Why My Kids Weren’t At Kids Church

ballet-71002_1280When our oldest daughter was preschool age, she was obsessed with The Nutcracker Suite. Well, let’s be honest, it was the Barbie version, but she loved it. She would dress up like a princess and dance around the house pretending that she was the star of the show. When the Nutcracker came to town for holidays, my husband asked her to go with him. They dressed in their finest; she even got put her hair in an up-do, and off they went.

It was a long show. There were many in attendance, almost all older than her. While she loved being with her dad and seeing the show, she was also a preschooler so she wiggled and squirmed and squealed and giggled. She had to go to the bathroom. She got hungry and wanted snacks.

But when she got home, she beamed.

I asked her to tell me about it and all she could remember was the scene with The Rat King (Oooo…scary!).

I asked Luke to tell me about it and much of what he could remember was her wiggliness. But then I asked if people seemed bothered by her and he said, “No. Actually I had a few people compliment me on bringing her to the ballet.”

I posted an adorable picture of their date on Facebook and many similar comments were posted, things like, “So good that you are giving her this experience at such a young age” and “This is exactly what kids should be experiencing.”
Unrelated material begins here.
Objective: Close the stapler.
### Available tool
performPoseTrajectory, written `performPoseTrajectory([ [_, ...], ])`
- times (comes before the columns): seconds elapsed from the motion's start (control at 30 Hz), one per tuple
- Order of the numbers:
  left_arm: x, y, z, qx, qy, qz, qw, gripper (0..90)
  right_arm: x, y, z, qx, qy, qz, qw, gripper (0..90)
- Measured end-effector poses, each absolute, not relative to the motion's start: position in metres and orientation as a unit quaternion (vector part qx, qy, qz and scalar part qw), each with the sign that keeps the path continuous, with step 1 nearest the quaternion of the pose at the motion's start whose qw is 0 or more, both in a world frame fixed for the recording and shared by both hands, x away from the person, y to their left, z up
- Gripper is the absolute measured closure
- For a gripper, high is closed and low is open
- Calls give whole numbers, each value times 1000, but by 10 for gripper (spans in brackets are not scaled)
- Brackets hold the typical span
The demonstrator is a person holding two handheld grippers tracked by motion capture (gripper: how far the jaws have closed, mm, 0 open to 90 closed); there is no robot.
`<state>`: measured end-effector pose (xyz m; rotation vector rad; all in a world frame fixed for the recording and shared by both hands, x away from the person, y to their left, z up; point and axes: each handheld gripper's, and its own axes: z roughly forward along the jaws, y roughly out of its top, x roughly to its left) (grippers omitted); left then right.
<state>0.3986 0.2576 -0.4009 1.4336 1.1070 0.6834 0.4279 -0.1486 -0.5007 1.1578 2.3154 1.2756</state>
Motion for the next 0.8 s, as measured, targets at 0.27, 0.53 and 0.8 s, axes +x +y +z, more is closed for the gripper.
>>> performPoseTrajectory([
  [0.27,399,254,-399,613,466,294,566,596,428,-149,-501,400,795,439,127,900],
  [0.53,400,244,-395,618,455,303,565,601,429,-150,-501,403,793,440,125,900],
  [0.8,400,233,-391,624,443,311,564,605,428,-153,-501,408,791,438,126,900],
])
Surprisingly not one person commented, “Hmm, seems like a waste of money to me. I mean, did she even understand anything?” Nobody criticized us for forcing her to sit through a long performance filled with imagery and dialogue she couldn’t follow. No one complained about her fidgeting or her outbursts. And nobody questioned whether this was beneficial for her.

Because everyone recognized, it wasn’t about her understanding the “story” of The Nutcracker Suite or her watching the ballet with a critical eye or even her sitting still through the performance.

It was about giving her an experience, a total package, filled with sights and sounds and smells and stories that could be felt and experienced even if they couldn’t be understood or comprehended.

This morning, a mom shared with me that the reason her kids didn’t join us in Kids Church is because every now and then she wants to them to get to experience the traditional service at church, to hear the liturgy, to listen to the hymns, to be a part of a service that replicates the services that she grew up in and that have been part of their family’s tradition.

kidsinchurch

You see, for this mom, it’s not about her children understanding each word of the sermon or comprehending the history of the liturgy or the meaning of the hymns. It about the total package; the experience of being in church, surrounded by the things that have been formational for generations and by the people who make up the body of Christ.  These children get to be seen, they get to see, and they get to experience church. 

The church experience is much bigger than a sermon.

Big or little, child or adult, the sermon is only part of the whole experience. Not understanding the sermon in no way negates the rest of the experience. Seeing the people. Singing the songs. Giving our tithes and God’s offerings. Praying, at your seat or at the altar or in small groups or corporately as a whole church. Reading Scripture. Reciting psalms, hymns and spiritual songs. Smelling the incense. Tasting the communion elements. Serving. Celebrating. Fellowshipping. Communing with God and with each other.

It’s a total package.

And much of what is included in that package is not comprehended through the mind, but through the heart. It’s not things that require a certain level of development but things that are experienced through the senses and understood through emotions. A sense of belonging, a place in community, an important part of a body. All of that can be experienced, regardless of age.

As adults, we recognize that there is more to the church service than just the sermon. The same holds true for children too. Giving them the opportunity to experience the total package is a gift; whether they understand parts of it or not.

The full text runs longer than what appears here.